If entrepreneurial success is admired and entrepreneurial aspirations are high, why do we only sit mid-table? Photograph: Getty Images
Earlier this summer the National Competitiveness Council (NCC) brought attention to a serious vulnerability in the Irish economy. We are overly-dependent on a small number of foreign-owned firms operating in a small number of sectors.
This raises the question of how to rebalance the economy. The NCC correctly highlighted that it would require existing enterprises to innovate, diversify exports, and increase productivity. But it was silent on the role entrepreneurs might play.
Entrepreneurs can be central to renewing the enterprise base. Think of the impact of high profile start-ups such as Airbnb, Snapchat, and Uber in the United States.
Firms that were founded in recent decades, such as Amazon.com (1990s), Apple and Cardinal Health (1970s) and CVS Health and Walmart Stores (1960s) now rank among the top 15 on the Fortune 500 list of the largest US firms.
How does Ireland measure up in terms of entrepreneurship?
This is not a straightforward question as the impact of entrepreneurs extends beyond the very small number of high-tech firms that grow relatively quickly and cash out. Some spend a lifetime building their business before passing it on to other family members or selling it. For some the impact may be local, bringing new services to their community rather than achieving high growth.

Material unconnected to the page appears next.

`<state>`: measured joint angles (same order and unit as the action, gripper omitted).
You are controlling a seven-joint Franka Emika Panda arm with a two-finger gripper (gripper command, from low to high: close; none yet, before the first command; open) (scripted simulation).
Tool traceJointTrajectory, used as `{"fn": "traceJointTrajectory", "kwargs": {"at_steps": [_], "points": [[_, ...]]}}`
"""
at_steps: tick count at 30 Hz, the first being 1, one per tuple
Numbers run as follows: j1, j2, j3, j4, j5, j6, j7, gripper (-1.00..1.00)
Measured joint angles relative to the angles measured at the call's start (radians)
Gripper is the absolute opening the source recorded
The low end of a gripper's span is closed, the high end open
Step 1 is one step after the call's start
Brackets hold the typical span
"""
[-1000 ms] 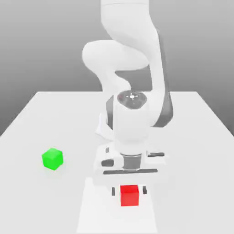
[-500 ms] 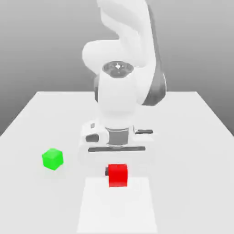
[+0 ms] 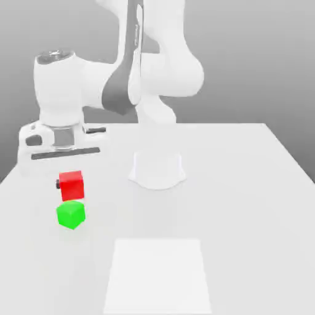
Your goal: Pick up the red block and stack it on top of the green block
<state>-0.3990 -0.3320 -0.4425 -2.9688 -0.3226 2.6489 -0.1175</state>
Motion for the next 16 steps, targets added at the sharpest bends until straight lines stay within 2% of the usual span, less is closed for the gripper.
{"fn": "traceJointTrajectory", "kwargs": {"at_steps": [2, 8, 13, 16], "points": [[0.009, 0.007, -0.045, -0.013, 0.02, 0.013, -0.074, -1.0], [0.145, 0.124, -0.136, -0.017, 0.207, 0.104, -0.218, -1.0], [0.231, 0.222, -0.179, -0.014, 0.352, 0.186, -0.316, -1.0], [0.251, 0.272, -0.187, -0.013, 0.399, 0.237, -0.349, -1.0]]}}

And for many entrepreneurs starting a business is about a transition into self-employment – an end in itself. More recently, some entrepreneurs measure their impact in terms of a social mission.
Assessing how Ireland rates in entrepreneurship requires consideration of both high-growth, often tech-orientated, start-ups as well as entrepreneurship more generally.
Ecosystem of supports
Ireland, or more accurately Dublin and some other urban areas, has a strong tech-related entrepreneurial ecosystem. This is the result of the success over recent decades of many entrepreneurs and start-up teams that started and expanded new tech-based businesses. Their successes helped create an ecosystem of supports such as investors who provide risk capital and access to advice and support from other entrepreneurs.
A proactive State development policy has also helped shape this ecosystem in important ways.
But how many entrepreneurs start tech-related businesses? Using OECD classifications, data suggest that about one in nine Irish entrepreneurs is pursuing an idea that is medium- or high-tech. Is this number high?
Recent information published by the Global Entrepreneurship Monitor (GEM) shows that Ireland ranks high within Europe in terms of both tech-entrepreneurship and high-potential entrepreneurship (i.e. entrepreneurs with high growth ambitions and/or international customers accounting for more than one quarter of sales).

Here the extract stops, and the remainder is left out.